Segundo ela, ainda existe muita ignorância e preconceito a respeito das infestações por piolhos. Ela já atendeu casos de crianças com o couro cabeludo em carne viva por produtos aplicados pelos próprios pais, com vergonha de procurar atendimento ou ajuda.

“As pessoas têm muita vergonha de dizer que elas ou seus filhos estão com piolhos. Tentam passar de tudo: inseticida, creolina, cândida. Uma vez peguei uma criança cheia de feridas na cabeça. A mãe tinha passado gasolina para se livrar da infestação. Numa outra situação, a criança estava muito machucada, tinha até sarna. Tive que chamar o Samu [serviço de emergência]. A criança ficou internada por sete dias, à base de antibióticos.”

Receita ensinada por anciã indígena

Nascida e criada em São Paulo, antes de se mudar para Praia Grande, Kelly morou com o marido por mais de seis anos na cidade de Gurupi, em Tocantins, onde trabalhava como babá.

Rodeada por aldeias indígenas, foi lá que ela aprendeu com uma anciã de uma das etnias locais as receitas que aplica em seus clientes. Segundo ela, eliminam 100% dos piolhos sem produtos químicos nem sofrimento.

O tratamento inclui uma infusão de arruda com alecrim, que ela depois ensina aos clientes. Mas um ingrediente secreto, o “pulo do gato”, como diz, é o verdadeiro responsável para a eliminação das infestações. Ela não quis divulgar.

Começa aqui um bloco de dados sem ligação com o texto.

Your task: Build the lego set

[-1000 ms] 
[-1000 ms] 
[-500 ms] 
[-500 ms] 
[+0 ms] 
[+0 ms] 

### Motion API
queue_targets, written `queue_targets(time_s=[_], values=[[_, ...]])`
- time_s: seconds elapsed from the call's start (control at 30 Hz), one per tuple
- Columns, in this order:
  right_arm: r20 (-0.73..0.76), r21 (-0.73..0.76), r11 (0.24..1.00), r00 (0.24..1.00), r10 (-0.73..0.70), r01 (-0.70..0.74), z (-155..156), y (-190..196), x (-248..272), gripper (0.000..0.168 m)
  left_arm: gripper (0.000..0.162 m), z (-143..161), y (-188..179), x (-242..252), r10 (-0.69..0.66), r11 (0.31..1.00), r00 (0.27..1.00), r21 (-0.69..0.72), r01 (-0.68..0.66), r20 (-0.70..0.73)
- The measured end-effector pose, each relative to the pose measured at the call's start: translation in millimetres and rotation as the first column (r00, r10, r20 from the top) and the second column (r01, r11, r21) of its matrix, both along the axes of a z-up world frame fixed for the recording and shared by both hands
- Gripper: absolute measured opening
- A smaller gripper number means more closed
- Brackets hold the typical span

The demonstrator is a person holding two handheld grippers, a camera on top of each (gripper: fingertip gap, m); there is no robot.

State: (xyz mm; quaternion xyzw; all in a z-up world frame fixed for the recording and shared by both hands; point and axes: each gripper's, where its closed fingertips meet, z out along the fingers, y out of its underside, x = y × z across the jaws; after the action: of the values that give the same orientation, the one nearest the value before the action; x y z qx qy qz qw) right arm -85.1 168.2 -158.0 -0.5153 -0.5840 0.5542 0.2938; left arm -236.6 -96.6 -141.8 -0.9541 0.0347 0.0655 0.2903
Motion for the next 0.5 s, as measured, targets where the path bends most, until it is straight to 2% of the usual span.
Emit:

Kelly Santana diz que utiliza uma receita que aprendeu com uma anciã indígena (Foto: Marcelo Justo/UOL)

“É um produto que todo mundo tem em casa. Eu passo nos cabelos da pessoa, depois cubro com plástico filme. Ele sufoca os piolhos adultos e também as lêndeas. Depois de um tempo agindo, eu passo o pente fino nos cabelos e os insetos vêm todos no pente, já mortos. Não sobra uma lêndea viva”, diz.

A ideia de se tornar catadora de piolhos surgiu quando a família foi para Praia Grande. Como babá, esteve várias vezes diante de crianças infestadas por piolhos. Ela, gentilmente, eliminava os bichos para a alegria dos pais.

Então pensou em ganhar dinheiro com esse serviço. Em março do ano passado, ela criou perfis no Facebook e no Instagram.

“Eu estudei muito para poder exercer essa profissão. Li livros e tratados, assisti a vídeos, consultei recomendações de especialistas. Tem gente que só usa a internet para se divertir. Eu uso para estudar e divulgar o meu trabalho. Hoje eu recebo pedidos do Brasil todo e até do exterior, mas é difícil de atender. A logística seria bem mais complicada”, afirma.

Kelly conta que espera a pandemia passar para abrir uma clínica popular, com preços acessíveis a todos os públicos.

“Piolhos não escolhem classe social”

Cerca de 60% dos atendimentos que Kelly realiza são em bairros nobres das cidades do litoral paulista. Principalmente nas cidades de Santos e Guarujá.

“Uma vez me procurou um empresário muito conhecido e bem-sucedido de Guarujá. As filhas estavam com piolhos. Eu não o conhecia, mas, quando vi o carro, percebi que era alguém muito rico. Fomos a uma cobertura num prédio de luxo, com vista panorâmica de frente para a praia. Piolhos não escolhem classe social.”